Tarkovskij è stato un leone in forma d’artista. Ha lottato contro la nomenclatura sovietica, si è imposto ed ha imposto al panorama cinematografico mondiale il suo rigore stilistico, fecondano sguardi d’altrove nel suo sguardo sempre creativo ed ascetico al tempo stesso. Mentre il realismo socialista imbacuccava molto cinema russo, spingendolo fuori dai proprio confini, Tarkovskij – esule sia quando posava il piede sulla sua amata Russia, e sia quando si costringeva a vivere in giro per il mondo –, aveva spinto fuori dal ‘sistema comunista’ se stesso e, con una forza d’animo assoluta, indirizzava verso quel fantasma in forma di dittatura, la sua terribile arma fatta di ombre di luce e di lettura storica totalmente metafisica. Che riletta così, sembra proprio un paradosso! “Non può nascere niente di serio senza la base della tradizione. Non si può abbandonare la propria pelle russa, non si fugge dai luoghi che ti tengono attaccato al tuo paese, da quello che è stato fatto nel passato dal tuo cinema e nella tua arte, e dunque nella tua terra”.
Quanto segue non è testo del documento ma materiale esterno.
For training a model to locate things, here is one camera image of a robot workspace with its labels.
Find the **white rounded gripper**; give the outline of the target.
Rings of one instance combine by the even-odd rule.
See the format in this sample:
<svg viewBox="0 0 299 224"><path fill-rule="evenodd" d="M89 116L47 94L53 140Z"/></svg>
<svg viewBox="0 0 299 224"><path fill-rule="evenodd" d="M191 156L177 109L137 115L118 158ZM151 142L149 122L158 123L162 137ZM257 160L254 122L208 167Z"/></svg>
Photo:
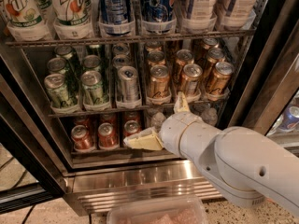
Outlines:
<svg viewBox="0 0 299 224"><path fill-rule="evenodd" d="M180 153L180 139L186 129L193 123L202 119L189 112L190 108L185 94L178 92L177 100L174 104L174 112L162 124L159 135L153 127L147 128L140 133L132 134L124 138L124 144L132 149L162 150L167 151L182 158Z"/></svg>

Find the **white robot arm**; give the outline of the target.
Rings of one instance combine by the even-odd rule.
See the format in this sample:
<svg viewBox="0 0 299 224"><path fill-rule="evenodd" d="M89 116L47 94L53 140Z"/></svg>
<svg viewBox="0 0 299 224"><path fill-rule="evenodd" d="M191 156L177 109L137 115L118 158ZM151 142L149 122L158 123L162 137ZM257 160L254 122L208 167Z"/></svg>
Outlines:
<svg viewBox="0 0 299 224"><path fill-rule="evenodd" d="M253 208L269 198L299 216L299 158L244 127L219 130L193 114L183 92L160 131L124 139L133 149L166 149L191 161L229 202Z"/></svg>

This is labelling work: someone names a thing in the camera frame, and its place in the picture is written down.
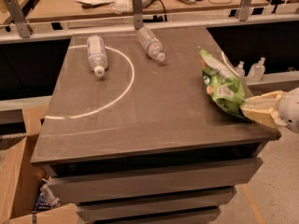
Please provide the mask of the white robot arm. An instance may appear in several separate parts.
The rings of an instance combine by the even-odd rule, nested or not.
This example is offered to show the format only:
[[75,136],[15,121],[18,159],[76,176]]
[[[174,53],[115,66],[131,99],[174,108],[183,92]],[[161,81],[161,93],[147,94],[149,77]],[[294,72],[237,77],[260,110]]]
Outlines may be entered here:
[[299,133],[299,88],[250,97],[240,106],[243,115],[270,128]]

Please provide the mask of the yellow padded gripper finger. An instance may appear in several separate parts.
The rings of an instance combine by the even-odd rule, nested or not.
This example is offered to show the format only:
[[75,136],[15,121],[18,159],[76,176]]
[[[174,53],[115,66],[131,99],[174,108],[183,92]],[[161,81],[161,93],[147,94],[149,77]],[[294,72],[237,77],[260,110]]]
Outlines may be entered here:
[[271,91],[262,95],[247,98],[245,100],[245,105],[275,106],[285,94],[285,91]]
[[258,108],[256,105],[242,105],[241,111],[250,120],[270,128],[282,125],[282,119],[274,107]]
Dal promettente esordio ‘krusceviano’ de “L’infanzia di Ivan”, passando per quell’autentico capolavoro (per quanto mi riguarda, il film che porterei con me sulla fatidica isola deserta) che è “Andrej Rublev”, passando dalla ‘fantascienza psichica’ di “Solaris” e “Stalker” (ora sapete di chi è nipotina questa rubrica), per giungere alle ultime opere, è tutto un florilegio di fatica di scrittura e sforzo d’immagine che non hanno pari nell’intera storia del cinema.
Qui, Tarkovskij ha 54 anni, pochi mesi lo separano dalla morte ed il congegno narrativo che costruisce è puro e tenebroso come il fumo denso che sale, dopo che il protagonista (un Erland Josephson, mai più tanto teatrale e tanto ‘plastico’, in egual modo) ha dato fuoco alla villa – e all’intera sua vita – per salvare l’umanità dal demone nucleare. Da spettatori si resta, attoniti e stanchi della visione, distesi sotto l’albero secco del simbolo, piantato sulle rive del mare in attesa che rifiorisca. Miracolosamente.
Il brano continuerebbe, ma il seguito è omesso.